**Directions for this task:**
In the lines below, look for "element". Copy each line where it appears.

══ Record excerpts ══

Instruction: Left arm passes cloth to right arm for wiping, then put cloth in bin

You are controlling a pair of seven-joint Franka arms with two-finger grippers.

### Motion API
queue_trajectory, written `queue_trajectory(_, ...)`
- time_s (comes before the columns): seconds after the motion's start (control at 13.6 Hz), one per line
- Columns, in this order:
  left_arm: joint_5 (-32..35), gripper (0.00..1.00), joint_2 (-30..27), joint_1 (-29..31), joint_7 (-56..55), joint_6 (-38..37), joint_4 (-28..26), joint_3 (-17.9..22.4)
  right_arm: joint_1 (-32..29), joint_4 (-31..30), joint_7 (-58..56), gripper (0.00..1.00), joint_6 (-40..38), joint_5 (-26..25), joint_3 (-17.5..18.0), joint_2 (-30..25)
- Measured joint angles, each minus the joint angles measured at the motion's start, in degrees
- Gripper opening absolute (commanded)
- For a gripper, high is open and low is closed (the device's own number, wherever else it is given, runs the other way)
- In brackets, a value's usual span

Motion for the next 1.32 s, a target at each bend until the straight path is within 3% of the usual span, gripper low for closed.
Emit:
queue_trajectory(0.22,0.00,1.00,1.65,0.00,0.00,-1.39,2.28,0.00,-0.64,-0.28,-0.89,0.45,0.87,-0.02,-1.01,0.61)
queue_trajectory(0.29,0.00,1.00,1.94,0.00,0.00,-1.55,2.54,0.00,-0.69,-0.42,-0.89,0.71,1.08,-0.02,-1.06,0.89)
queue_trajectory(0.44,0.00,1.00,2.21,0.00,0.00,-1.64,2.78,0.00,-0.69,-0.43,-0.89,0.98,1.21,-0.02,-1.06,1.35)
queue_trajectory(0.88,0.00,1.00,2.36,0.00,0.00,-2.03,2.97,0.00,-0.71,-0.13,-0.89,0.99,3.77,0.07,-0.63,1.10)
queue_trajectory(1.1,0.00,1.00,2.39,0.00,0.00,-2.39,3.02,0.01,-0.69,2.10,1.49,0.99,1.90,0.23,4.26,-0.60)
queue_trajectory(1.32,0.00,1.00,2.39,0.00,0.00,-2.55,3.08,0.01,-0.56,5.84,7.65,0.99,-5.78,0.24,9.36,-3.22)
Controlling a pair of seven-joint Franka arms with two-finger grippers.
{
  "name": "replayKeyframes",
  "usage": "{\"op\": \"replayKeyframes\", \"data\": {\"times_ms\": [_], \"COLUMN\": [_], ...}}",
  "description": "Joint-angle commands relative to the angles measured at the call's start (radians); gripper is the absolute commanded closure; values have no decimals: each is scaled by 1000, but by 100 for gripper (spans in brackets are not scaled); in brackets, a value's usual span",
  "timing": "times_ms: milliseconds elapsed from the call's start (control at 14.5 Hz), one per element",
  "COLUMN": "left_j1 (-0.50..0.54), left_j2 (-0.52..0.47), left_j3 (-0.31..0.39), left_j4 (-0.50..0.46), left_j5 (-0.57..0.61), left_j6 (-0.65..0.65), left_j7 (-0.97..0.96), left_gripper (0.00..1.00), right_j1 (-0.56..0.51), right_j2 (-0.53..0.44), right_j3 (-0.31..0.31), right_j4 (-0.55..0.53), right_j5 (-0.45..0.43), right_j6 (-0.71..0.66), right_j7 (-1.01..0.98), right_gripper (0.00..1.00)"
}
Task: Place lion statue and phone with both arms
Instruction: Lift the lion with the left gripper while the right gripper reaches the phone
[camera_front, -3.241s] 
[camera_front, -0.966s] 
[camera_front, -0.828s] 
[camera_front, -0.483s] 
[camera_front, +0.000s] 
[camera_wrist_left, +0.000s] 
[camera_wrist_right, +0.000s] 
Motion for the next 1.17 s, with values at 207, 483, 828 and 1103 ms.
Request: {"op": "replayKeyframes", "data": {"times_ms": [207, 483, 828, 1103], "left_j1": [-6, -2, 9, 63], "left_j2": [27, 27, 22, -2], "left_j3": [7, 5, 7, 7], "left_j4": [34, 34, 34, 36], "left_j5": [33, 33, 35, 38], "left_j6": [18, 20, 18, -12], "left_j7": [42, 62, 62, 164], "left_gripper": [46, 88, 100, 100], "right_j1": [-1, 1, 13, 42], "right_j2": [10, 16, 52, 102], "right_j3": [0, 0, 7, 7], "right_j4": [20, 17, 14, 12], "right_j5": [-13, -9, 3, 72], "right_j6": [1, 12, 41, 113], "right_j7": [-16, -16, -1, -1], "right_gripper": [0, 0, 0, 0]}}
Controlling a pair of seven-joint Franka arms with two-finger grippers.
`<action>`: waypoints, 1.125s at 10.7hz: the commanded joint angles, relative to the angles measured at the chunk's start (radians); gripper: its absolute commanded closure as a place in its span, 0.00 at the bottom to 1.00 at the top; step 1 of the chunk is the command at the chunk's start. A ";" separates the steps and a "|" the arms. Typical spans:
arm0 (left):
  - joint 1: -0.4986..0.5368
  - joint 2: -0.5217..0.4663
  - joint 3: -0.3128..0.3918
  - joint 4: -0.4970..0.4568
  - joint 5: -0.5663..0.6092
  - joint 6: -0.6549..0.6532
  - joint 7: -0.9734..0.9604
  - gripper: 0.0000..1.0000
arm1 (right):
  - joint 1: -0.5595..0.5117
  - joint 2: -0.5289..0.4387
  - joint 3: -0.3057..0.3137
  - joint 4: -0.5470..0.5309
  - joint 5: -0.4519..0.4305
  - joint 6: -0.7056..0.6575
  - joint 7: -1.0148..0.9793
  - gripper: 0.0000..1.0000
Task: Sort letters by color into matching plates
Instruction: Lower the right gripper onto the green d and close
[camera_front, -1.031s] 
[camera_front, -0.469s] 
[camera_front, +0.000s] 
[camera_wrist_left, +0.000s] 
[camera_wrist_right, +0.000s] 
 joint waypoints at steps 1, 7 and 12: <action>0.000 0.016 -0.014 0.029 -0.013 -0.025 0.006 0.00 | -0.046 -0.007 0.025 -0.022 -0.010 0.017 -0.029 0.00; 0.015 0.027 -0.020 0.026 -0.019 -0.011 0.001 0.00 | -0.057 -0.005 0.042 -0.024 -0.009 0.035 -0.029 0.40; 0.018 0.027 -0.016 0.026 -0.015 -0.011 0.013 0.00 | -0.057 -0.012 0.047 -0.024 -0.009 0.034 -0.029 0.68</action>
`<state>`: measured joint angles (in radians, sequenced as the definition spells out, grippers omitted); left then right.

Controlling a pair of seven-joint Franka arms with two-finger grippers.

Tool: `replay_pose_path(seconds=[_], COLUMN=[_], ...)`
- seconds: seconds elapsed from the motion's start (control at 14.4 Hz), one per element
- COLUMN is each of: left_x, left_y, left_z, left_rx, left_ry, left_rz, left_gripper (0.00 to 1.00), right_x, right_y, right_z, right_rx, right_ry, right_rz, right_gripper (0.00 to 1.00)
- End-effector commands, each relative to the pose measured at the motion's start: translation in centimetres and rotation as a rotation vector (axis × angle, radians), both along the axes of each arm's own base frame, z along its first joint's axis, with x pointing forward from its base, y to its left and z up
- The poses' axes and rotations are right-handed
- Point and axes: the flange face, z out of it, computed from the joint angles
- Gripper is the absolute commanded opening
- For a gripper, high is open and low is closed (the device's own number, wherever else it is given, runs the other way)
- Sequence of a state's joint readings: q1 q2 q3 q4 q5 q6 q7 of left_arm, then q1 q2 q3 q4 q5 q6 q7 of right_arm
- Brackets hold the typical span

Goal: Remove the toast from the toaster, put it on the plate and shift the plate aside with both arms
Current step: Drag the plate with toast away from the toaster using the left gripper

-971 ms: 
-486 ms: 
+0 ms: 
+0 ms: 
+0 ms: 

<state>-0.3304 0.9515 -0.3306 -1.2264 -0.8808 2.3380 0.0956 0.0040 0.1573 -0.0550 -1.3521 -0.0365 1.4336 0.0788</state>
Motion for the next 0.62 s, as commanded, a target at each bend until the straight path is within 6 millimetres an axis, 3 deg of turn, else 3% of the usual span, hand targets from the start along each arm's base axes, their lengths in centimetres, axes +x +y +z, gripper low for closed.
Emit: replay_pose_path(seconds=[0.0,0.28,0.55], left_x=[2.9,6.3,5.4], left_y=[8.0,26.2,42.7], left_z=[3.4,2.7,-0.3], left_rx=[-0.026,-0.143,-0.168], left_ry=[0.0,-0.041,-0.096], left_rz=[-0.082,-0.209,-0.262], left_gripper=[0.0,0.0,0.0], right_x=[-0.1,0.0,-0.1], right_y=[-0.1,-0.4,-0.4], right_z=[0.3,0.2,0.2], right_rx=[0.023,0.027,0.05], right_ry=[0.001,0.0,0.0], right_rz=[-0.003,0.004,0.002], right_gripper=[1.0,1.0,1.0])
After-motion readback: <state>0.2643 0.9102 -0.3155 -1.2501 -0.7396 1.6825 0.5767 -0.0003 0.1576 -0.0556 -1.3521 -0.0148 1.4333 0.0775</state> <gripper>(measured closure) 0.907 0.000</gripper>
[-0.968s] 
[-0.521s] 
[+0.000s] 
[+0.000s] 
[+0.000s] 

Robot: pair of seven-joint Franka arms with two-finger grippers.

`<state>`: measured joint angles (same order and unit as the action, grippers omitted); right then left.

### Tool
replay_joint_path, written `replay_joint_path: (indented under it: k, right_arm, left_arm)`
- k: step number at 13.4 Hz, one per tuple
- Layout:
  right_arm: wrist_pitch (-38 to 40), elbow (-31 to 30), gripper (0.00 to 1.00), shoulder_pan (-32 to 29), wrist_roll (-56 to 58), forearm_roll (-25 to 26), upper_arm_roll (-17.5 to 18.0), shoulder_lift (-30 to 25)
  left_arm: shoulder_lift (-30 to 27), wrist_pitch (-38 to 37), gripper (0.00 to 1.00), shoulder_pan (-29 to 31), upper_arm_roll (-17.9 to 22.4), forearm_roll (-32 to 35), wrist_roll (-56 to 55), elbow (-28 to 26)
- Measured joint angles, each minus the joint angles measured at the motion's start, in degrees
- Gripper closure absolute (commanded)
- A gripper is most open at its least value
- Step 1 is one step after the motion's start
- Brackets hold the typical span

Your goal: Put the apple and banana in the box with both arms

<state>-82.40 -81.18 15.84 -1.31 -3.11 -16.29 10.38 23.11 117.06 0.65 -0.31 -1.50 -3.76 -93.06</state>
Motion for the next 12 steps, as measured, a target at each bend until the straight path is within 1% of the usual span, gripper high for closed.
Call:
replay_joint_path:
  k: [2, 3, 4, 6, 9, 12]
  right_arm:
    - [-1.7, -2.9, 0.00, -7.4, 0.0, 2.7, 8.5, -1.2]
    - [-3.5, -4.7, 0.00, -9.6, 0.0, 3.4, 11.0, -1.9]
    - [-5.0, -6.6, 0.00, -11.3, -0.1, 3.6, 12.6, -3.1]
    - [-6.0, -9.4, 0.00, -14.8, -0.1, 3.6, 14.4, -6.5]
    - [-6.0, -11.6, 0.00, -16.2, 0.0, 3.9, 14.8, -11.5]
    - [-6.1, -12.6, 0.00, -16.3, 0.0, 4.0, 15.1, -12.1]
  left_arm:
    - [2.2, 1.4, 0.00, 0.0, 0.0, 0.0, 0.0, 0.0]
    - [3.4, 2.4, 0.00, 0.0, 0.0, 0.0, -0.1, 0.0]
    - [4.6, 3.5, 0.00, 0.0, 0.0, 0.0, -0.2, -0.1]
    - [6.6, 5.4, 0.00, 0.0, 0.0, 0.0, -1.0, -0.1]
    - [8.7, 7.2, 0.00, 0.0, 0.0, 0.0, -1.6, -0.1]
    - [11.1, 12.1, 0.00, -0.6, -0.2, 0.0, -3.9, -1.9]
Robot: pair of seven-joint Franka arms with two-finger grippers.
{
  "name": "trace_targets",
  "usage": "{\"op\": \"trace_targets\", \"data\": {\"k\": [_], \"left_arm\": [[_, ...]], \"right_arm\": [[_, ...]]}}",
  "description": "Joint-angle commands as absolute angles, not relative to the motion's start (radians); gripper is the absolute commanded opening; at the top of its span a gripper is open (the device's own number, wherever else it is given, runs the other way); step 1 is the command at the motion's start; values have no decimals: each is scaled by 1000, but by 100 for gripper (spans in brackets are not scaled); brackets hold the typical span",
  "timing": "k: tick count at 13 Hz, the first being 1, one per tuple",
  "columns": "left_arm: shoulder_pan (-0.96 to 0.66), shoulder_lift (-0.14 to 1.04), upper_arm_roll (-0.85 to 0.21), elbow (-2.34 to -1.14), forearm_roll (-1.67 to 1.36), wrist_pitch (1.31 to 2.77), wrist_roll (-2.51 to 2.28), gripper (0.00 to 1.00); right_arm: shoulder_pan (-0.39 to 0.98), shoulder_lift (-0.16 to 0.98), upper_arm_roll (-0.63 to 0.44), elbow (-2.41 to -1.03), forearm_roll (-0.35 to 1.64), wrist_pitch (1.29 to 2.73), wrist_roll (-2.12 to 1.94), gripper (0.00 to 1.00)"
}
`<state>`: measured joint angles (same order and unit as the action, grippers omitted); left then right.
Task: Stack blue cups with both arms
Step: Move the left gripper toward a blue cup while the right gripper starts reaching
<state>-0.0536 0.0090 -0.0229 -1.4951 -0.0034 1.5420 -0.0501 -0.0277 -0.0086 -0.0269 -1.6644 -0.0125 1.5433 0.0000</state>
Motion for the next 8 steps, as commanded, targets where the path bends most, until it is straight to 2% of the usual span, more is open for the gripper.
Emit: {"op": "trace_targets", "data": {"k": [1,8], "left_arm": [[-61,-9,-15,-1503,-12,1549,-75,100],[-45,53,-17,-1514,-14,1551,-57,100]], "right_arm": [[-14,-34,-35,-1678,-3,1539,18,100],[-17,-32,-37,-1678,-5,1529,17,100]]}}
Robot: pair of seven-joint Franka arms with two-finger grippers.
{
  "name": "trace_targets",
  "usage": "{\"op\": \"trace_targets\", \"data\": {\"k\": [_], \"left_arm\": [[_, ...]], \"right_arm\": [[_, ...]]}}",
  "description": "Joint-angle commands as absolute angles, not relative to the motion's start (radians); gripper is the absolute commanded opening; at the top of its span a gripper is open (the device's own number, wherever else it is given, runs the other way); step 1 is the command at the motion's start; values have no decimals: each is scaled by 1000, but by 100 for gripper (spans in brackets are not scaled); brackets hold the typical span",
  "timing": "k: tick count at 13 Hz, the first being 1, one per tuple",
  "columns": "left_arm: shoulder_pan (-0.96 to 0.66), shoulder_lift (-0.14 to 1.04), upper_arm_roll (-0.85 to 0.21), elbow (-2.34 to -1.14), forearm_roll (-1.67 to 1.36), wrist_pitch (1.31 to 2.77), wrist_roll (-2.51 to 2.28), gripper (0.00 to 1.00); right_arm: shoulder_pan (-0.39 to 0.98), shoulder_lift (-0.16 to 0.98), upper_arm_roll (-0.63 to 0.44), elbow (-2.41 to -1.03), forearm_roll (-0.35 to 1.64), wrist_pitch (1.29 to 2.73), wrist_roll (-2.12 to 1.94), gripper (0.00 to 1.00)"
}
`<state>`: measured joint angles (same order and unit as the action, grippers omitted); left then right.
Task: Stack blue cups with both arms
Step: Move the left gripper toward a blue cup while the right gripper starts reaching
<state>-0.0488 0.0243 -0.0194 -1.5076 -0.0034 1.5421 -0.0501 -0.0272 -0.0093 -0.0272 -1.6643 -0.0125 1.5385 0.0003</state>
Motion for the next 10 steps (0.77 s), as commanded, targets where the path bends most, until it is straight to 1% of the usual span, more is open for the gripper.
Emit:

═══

**Solution to this exercise:**
  "timing": "times_ms: milliseconds elapsed from the call's start (control at 14.5 Hz), one per element",
- seconds: seconds elapsed from the motion's start (control at 14.4 Hz), one per element

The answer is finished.